Antes de entender o que fazer durante uma crise de ansiedade, é essencial compreender o que realmente acontece no corpo e na mente. Uma crise de ansiedade é uma resposta intensa do organismo a situações de estresse, medo ou insegurança. Durante uma crise, o corpo ativa o mecanismo de luta ou fuga, liberando hormônios como adrenalina e cortisol, que causam sintomas como taquicardia, falta de ar, tremores e sensação de perda de controle (Harvard)1

Compreendendo o que é uma crise de ansiedade

Um estudo clínico indica que reconhecer e aceitar o episódio, sem resistência, ajuda o cérebro a restaurar o equilíbrio fisiológico e emocional (AAFP)2

“A calma não é a ausência de medo, mas a habilidade de lidar com ele.” — Dr.
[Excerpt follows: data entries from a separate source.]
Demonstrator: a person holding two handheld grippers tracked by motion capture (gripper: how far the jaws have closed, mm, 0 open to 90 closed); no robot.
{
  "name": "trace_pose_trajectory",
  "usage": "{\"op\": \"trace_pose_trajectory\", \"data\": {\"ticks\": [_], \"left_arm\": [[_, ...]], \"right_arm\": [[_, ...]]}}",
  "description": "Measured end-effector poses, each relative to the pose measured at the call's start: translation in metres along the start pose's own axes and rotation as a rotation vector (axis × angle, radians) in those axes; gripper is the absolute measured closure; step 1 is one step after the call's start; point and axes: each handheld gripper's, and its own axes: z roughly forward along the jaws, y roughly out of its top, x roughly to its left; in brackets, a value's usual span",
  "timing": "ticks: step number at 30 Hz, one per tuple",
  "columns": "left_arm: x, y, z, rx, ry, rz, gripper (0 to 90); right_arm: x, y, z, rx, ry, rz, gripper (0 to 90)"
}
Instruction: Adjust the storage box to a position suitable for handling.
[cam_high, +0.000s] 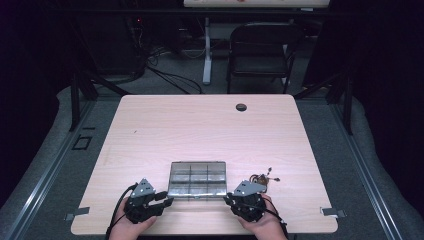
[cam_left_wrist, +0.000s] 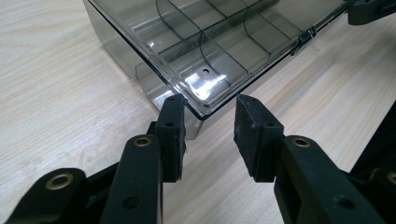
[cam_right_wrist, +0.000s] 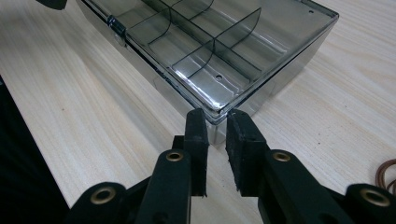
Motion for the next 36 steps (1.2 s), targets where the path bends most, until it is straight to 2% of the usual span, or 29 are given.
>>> {"op": "trace_pose_trajectory", "data": {"ticks": [5,16,24,36], "left_arm": [[0.001,0.0,-0.001,-0.001,-0.001,0.009,64.3],[0.0,0.001,-0.003,-0.017,-0.002,-0.001,64.6],[0.001,0.002,-0.007,-0.053,0.017,-0.002,68.1],[0.0,0.005,-0.011,-0.084,0.024,0.011,70.5]], "right_arm": [[0.0,0.001,-0.001,-0.008,-0.003,0.0,80.5],[0.0,0.001,-0.004,-0.02,0.0,-0.001,80.7],[0.0,0.003,-0.008,-0.066,-0.004,0.01,81.1],[-0.001,0.006,-0.012,-0.091,-0.01,0.012,80.1]]}}
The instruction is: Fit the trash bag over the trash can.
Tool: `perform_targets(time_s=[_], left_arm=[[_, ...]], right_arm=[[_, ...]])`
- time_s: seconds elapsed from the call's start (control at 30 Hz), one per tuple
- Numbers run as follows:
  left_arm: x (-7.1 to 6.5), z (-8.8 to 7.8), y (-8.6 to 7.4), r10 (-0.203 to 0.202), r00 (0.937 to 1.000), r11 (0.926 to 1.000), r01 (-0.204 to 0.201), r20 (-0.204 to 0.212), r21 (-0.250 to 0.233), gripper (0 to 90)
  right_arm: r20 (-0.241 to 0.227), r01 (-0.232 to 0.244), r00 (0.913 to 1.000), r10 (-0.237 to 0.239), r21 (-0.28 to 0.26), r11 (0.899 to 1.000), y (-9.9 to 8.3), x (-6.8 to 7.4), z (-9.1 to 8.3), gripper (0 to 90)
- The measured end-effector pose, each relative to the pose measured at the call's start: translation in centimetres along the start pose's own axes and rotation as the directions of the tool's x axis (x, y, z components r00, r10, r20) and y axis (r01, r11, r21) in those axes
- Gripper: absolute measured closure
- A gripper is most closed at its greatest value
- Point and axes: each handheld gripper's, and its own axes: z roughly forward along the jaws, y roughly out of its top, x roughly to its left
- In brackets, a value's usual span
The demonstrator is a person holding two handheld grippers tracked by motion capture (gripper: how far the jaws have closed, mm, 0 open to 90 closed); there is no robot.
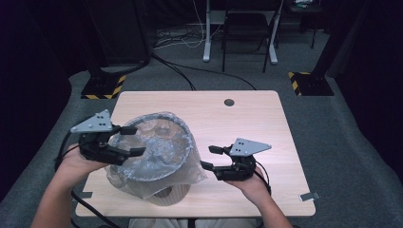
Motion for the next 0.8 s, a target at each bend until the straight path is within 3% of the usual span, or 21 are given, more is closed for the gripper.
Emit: perform_targets(time_s=[0.17, 0.33, 0.47, 0.63, 0.73, 0.8], left_arm=[[0.7, -2.3, -1.3, -0.031, 0.9967, 0.9980, 0.027, -0.076, -0.058, 25.4], [1.0, -4.4, -2.7, -0.058, 0.9903, 0.9895, 0.040, -0.127, -0.139, 24.9], [1.3, -5.9, -4.5, -0.095, 0.9774, 0.9832, 0.062, -0.189, -0.172, 24.6], [1.8, -6.7, -7.7, -0.162, 0.9645, 0.9691, 0.115, -0.209, -0.218, 24.3], [2.1, -6.7, -9.4, -0.212, 0.9517, 0.9566, 0.155, -0.223, -0.247, 24.0], [2.3, -6.5, -10.8, -0.235, 0.9391, 0.9524, 0.170, -0.251, -0.253, 23.8]], right_arm=[[0.044, -0.004, 0.9990, 0.004, -0.019, 1.000, 0.0, -0.4, -1.5, 37.2], [0.098, -0.010, 0.9951, 0.011, -0.009, 1.000, -0.8, -1.3, -2.9, 36.2], [0.152, -0.033, 0.9878, 0.034, -0.004, 0.999, -1.8, -2.2, -4.3, 35.3], [0.208, -0.059, 0.9768, 0.053, 0.020, 0.998, -3.2, -3.0, -5.5, 35.1], [0.230, -0.069, 0.9715, 0.059, 0.035, 0.997, -3.9, -3.3, -5.9, 35.0], [0.245, -0.071, 0.9680, 0.056, 0.053, 0.996, -4.3, -3.4, -6.0, 34.8]])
Lisa Damour

Passo 1: Reconheça os sinais e aceite o momento

A primeira atitude é reconhecer que você está tendo uma crise de ansiedade — sem se culpar e sem lutar contra o que está sentindo. Negar o que acontece pode intensificar os sintomas. Aceitar o momento significa dizer a si mesmo: “Eu estou ansioso (a), e está tudo bem. Isso vai passar.”

Sinais comuns de uma crise de ansiedade

Sintoma físicoSintoma emocional
Aceleração cardíacaMedo intenso
Falta de arSensação de perda de controle
TremoresPensamentos catastróficos
SudoreseIrritabilidade e confusão mental

Nomear e reconhecer o que está acontecendo reduz o medo e comunica ao cérebro que não há perigo real. Essa atitude simples pode encurtar significativamente a duração do episódio (PMC)3.
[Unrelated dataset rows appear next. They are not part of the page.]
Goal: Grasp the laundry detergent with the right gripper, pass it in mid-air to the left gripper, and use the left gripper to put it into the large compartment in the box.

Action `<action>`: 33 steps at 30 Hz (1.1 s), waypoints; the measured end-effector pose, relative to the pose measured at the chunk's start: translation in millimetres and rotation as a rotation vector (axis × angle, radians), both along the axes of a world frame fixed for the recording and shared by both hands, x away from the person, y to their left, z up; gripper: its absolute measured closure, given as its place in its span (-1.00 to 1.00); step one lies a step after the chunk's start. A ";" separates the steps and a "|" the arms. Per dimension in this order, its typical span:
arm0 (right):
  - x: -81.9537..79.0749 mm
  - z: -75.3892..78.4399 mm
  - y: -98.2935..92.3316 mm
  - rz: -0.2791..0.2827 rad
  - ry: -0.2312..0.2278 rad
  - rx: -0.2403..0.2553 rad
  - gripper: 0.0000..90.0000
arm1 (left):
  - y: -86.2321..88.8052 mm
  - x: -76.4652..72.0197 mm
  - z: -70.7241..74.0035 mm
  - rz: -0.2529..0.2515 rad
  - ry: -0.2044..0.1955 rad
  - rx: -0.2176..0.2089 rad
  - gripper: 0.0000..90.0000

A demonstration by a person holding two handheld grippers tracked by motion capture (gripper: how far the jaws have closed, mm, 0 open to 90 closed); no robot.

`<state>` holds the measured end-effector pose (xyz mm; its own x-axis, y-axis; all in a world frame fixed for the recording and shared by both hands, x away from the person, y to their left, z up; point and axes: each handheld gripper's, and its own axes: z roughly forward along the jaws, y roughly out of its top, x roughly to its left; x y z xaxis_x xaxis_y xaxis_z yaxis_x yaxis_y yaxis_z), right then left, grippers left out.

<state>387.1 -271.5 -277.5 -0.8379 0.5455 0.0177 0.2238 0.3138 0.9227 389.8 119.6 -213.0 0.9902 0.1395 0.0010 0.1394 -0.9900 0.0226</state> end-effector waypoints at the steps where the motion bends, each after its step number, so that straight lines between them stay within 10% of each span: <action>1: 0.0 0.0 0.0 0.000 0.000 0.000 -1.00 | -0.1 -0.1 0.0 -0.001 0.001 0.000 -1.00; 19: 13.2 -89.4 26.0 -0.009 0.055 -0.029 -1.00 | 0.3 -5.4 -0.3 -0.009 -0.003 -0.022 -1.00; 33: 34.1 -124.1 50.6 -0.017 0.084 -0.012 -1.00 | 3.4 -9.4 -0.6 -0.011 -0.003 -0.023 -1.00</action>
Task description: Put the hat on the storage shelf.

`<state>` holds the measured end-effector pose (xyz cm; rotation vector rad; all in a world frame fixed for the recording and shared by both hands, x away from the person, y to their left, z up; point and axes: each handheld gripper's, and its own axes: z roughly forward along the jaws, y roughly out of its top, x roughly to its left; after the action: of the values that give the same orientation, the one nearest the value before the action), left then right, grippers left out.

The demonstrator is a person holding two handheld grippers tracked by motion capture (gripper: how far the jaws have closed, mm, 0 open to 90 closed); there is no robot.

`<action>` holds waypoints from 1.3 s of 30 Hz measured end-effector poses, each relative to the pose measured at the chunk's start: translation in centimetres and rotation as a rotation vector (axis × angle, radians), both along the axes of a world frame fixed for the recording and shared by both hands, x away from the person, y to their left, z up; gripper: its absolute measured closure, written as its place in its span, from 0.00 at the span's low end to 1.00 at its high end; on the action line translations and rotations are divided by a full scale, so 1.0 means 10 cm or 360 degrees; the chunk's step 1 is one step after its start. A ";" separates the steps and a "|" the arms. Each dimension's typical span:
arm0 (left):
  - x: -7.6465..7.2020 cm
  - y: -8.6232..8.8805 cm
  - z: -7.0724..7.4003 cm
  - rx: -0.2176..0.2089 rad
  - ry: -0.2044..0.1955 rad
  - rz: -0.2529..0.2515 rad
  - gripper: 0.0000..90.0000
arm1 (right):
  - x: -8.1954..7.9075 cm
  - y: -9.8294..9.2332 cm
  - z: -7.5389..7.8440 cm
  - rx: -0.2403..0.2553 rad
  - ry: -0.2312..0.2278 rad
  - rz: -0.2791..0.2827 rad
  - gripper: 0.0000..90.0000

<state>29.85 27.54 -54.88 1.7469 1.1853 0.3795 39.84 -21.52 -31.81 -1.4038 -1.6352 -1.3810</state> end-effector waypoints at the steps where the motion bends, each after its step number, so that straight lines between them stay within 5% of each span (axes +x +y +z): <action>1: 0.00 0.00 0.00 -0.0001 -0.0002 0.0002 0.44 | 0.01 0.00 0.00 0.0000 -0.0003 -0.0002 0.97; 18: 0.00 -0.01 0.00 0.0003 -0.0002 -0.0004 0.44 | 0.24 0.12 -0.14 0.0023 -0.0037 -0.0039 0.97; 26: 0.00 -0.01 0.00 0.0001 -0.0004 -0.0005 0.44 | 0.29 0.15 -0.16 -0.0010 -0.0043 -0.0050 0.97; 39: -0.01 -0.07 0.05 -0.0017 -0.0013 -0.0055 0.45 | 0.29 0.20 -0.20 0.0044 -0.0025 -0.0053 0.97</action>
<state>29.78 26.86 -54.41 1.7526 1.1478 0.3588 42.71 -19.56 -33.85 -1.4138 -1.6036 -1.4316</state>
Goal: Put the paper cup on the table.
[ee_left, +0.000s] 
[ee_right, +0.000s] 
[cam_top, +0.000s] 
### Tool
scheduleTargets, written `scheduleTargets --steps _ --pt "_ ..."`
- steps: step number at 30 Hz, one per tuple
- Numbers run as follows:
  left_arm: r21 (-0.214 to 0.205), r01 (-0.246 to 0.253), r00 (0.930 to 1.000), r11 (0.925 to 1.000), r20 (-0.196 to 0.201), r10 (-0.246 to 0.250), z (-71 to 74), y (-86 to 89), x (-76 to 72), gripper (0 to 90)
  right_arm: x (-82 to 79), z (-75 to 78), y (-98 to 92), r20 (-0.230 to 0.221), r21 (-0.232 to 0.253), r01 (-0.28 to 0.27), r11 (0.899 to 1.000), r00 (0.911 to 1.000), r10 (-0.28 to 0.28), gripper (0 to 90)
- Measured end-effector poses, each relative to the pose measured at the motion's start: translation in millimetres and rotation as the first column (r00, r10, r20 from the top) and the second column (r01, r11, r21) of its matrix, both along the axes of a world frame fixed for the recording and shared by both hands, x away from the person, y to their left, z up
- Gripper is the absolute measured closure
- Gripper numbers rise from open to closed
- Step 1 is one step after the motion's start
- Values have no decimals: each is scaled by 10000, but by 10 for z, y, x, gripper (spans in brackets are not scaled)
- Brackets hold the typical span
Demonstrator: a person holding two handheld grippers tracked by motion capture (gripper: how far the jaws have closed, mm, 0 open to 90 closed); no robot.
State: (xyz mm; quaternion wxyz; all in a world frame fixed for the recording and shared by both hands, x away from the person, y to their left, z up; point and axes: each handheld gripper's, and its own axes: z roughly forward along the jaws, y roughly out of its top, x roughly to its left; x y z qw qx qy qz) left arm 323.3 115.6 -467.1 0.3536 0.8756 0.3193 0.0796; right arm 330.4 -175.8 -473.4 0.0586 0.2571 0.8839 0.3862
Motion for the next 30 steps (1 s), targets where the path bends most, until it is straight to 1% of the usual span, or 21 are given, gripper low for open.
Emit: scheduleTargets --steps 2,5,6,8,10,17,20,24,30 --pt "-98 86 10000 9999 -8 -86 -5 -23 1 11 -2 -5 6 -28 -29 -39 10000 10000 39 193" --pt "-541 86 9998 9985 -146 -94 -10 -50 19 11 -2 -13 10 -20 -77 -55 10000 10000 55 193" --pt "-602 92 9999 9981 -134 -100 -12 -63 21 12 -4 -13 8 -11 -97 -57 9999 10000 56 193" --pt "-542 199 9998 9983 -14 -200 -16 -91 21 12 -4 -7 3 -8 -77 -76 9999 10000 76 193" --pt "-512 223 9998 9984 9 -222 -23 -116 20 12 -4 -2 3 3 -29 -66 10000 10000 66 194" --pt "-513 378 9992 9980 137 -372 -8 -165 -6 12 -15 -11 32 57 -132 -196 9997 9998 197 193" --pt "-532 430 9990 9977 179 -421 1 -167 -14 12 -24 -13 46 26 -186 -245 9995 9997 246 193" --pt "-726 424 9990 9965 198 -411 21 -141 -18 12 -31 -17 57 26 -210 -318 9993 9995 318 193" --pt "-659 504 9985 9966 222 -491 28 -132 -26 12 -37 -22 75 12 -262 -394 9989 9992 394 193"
Passo 2: Respire conscientemente para retomar o controle

A respiração é uma ferramenta poderosa para interromper uma crise. Quando você desacelera a respiração, o corpo entende que o perigo passou. Uma das técnicas mais eficazes é a 4-7-8, desenvolvida pelo Dr. Andrew Weil.

Como praticar a técnica 4-7-8

  1. Inspire pelo nariz contando até 4.
  2. Segure o ar por 7 segundos.
  3. Expire lentamente pela boca contando até 8.
  4. Repita o ciclo 4 vezes.

Essa técnica reduz a frequência cardíaca, normaliza a oxigenação e ativa o sistema nervoso parassimpático. Diversos estudos confirmam que técnicas de respiração consciente diminuem significativamente os sintomas de ansiedade e estresse (PMC).

Passo 3: Use o foco sensorial para ancorar-se no presente

Durante a crise, o cérebro é dominado por pensamentos de medo. Para sair desse ciclo, é necessário ancorar a mente no presente. Uma técnica eficaz é o método 5-4-3-2-1, que ajuda a reconectar os sentidos com a realidade.

Método 5-4-3-2-1 — Traga-se de volta ao presente

EtapaAção
5Observe cinco coisas que você pode ver.
4Toque em quatro coisas que você pode sentir.
3Ouça três sons ao seu redor.
2Identifique dois cheiros.
1Saboreie algo ou imagine um sabor agradável.

Essa técnica — conhecida como grounding — tem resultados comprovados na redução de sintomas físicos e mentais da ansiedade. Ela cria uma sensação de segurança imediata e ajuda o cérebro a sair do estado de alerta exagerado (NIH) (Counselling)4.

Passo 4: Mude o ambiente e use afirmações positivas

Mudar o ambiente físico sinaliza ao cérebro que a ameaça passou. Vá para um local arejado, sente-se ou deite-se confortavelmente. Em seguida, repita afirmações positivas como:

  • “Eu estou seguro(a) agora.”
  • “Meu corpo sabe se acalmar.”
  • “Essa sensação vai passar.”

Essa técnica de autocompaixão e reformulação cognitiva ajuda a interromper pensamentos automáticos negativos e restabelecer o equilíbrio emocional. Estudos demonstram que o uso de afirmações positivas reduz a recorrência de crises de pânico e melhora o autocontrole (AJP)5.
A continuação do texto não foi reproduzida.